Wednesday, January 13, 2010

Après Danneels, Muscle for Brussels

In one of the more highly-awaited appointments of the year, an Italian report says that the one of the global church's leading progressive voices is to be succeeded by his country's "most traditional bishop."

After a prolonged succession battle, Il Giornale's Andrea Tornielli relayed earlier tonight that Bishop Andre Mutien Leonard of Namur, 69, would be named archbishop of Mechelen-Brussels "in the coming days." The news arrives nineteen months after the veteran primate Cardinal Godfried Danneels reached the retirement age of 75.

Head of the Belgian church since 1979, the Volkswagen-driving Fleming has been widely hailed as one of the global hierarchy's top intellects, and seemingly just as often stoked controversy for public tweaks of the church's prevailing winds on, among other things, the use of condoms to prevent the spread of HIV, the role of women in ecclesial governance and the ecclesial status of gay and civilly-remarried Catholics.

In his place at the helm of the 1.6 million-member Brussels church -- and a Belgian fold numbering some 7 million -- the pontiff has ostensibly chosen the head of the country's smallest diocese, but one which reportedly boasts half of Belgium's 70 seminarians. Head of his native church since 1991, Leonard is a longtime collaborator of the Pope's, having served as a member of the Vatican's International Theological Commission during then-Cardinal Joseph Ratzinger's tenure at the CDF advisory body and, according to Tornielli, has been an "enthusiastic" supporter of Summorum Pontificum, B16's 2007 motu proprio facilitating the wider celebration of the 1962 Missal. (Leonard celebrated a high-profile Tridentine Mass, shown above, during the 2008 Eucharistic Congress in Quebec.) The bishop likewise preached the 1999 Lenten retreat for Pope John Paul II and the Roman Curia.

With Brussels now said to be filled, among other post-75 prelates still awaiting their successors on the global front are the cardinal-archbishops of Seoul, Guatemala City, Prague, Manila, Bogotá, Turin, Guadalajara, Santiago de Chile, Jakarta, Ho Chi Minh City and, in B16's homeland, another of Europe's most influential posts: the archbishopric of Cologne, where Cardinal Joachim Meisner turned 76 on Christmas Day.

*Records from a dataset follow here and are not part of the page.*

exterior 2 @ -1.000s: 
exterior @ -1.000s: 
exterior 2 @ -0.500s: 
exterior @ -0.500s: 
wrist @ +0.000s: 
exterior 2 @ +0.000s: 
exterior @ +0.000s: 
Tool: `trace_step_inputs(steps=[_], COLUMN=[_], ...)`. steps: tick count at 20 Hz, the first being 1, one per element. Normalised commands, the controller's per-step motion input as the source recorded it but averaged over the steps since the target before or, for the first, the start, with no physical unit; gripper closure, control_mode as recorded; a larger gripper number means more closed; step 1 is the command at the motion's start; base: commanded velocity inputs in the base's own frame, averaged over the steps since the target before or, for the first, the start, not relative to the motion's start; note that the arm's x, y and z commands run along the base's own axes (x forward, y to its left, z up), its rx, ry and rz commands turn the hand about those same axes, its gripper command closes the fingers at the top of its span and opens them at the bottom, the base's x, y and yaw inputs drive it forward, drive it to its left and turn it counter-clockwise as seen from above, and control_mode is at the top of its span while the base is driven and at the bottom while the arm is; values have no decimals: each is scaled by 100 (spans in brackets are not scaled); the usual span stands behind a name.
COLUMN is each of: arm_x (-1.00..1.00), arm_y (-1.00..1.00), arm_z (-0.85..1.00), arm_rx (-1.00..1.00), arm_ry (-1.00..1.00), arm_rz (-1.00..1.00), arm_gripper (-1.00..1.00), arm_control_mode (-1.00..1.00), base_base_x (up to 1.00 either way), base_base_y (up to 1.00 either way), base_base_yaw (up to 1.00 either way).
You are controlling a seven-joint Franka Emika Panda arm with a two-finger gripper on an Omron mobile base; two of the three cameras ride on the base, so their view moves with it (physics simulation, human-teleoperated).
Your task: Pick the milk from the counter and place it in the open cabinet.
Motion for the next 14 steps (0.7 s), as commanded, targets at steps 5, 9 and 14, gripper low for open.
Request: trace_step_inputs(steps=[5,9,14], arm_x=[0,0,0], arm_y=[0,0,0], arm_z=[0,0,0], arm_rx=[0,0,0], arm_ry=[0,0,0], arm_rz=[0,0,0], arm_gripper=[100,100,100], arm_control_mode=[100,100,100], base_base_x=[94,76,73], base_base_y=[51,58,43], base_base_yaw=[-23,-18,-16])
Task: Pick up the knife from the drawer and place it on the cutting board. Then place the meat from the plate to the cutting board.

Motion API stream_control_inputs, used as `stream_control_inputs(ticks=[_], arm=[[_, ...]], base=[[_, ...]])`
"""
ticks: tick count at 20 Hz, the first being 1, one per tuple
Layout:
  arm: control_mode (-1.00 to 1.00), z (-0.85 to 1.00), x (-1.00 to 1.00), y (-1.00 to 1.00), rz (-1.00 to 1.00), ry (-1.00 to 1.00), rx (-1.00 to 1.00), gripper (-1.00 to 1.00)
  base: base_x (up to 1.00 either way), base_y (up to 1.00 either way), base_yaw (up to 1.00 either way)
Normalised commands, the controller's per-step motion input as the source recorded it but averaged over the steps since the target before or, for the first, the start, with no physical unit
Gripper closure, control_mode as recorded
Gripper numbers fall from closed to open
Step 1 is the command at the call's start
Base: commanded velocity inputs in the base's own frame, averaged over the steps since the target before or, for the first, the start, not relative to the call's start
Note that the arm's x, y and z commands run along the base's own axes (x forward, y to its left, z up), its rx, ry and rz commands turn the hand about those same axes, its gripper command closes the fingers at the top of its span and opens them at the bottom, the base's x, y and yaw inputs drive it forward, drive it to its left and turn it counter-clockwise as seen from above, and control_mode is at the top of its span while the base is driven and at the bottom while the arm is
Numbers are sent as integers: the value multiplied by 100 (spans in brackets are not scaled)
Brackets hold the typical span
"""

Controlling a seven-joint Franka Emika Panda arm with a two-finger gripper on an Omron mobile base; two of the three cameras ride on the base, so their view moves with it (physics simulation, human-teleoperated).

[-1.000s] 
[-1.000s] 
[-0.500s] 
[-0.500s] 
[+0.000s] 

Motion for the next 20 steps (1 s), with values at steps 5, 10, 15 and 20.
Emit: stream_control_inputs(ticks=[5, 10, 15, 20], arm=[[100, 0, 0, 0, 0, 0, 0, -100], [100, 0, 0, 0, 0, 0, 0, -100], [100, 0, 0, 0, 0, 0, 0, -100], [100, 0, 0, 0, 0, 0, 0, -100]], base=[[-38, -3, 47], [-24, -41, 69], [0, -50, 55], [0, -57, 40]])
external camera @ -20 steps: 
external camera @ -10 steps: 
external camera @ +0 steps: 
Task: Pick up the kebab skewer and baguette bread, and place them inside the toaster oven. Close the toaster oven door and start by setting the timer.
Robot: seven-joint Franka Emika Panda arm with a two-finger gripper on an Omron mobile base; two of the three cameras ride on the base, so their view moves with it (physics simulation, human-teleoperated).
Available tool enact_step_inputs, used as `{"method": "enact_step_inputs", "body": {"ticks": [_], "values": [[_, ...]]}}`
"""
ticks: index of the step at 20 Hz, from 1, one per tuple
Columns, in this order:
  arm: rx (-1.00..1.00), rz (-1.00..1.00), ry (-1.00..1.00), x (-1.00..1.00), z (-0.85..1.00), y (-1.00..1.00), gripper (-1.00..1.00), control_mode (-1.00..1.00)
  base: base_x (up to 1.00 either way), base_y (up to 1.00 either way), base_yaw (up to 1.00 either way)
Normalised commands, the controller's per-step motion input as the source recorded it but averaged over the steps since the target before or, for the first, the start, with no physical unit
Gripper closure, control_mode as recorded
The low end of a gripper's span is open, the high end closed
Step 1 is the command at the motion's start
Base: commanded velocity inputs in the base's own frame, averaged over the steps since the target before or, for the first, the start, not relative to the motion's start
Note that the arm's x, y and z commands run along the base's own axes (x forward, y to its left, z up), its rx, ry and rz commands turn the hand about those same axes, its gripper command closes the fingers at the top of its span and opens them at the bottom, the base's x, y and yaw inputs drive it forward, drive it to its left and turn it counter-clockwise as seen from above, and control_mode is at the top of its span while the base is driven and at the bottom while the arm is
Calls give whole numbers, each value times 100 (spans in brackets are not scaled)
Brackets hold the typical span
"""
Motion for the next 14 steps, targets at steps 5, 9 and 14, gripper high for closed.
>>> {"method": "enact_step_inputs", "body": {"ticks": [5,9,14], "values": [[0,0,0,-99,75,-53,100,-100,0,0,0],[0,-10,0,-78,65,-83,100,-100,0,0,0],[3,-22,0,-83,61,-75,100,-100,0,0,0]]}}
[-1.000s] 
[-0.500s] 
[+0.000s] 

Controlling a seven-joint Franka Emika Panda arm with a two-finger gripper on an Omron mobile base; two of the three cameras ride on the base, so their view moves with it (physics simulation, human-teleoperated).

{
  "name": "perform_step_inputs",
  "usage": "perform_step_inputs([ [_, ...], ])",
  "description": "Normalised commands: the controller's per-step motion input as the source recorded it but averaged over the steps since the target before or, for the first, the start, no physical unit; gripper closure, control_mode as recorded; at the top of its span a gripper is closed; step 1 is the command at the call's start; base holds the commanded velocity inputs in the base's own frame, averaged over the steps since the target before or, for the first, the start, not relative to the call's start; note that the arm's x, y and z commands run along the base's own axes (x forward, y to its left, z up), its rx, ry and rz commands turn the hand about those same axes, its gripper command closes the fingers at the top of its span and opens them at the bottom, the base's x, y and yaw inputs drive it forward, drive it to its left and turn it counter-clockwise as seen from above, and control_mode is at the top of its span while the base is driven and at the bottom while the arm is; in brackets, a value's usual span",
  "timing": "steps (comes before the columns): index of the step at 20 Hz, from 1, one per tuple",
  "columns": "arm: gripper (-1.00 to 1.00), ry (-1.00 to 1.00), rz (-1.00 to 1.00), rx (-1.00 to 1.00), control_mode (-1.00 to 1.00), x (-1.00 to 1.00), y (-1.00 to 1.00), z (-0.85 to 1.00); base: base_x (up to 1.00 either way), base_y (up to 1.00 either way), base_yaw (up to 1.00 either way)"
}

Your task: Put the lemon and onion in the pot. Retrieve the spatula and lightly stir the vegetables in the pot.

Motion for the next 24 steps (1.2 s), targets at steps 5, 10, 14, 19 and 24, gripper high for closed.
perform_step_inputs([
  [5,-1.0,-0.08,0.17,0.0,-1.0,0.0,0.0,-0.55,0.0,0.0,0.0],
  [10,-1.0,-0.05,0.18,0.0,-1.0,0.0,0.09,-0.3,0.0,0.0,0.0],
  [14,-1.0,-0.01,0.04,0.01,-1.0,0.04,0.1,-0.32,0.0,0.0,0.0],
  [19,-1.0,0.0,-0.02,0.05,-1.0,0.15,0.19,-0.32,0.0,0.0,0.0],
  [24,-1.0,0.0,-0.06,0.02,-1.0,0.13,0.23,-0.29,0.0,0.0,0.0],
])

On the opposite side of the coin, meanwhile, retired cardinals in Warsaw, Bangkok and Munich have recently reached their 80th birthdays (making them ineligible to vote in a conclave), with those of Toronto, Palermo, Wellington and Washington soon to follow suit. Their respective successors form the front flank of the College of Cardinals' likely intake at the next consistory, widely expected to take place later this year.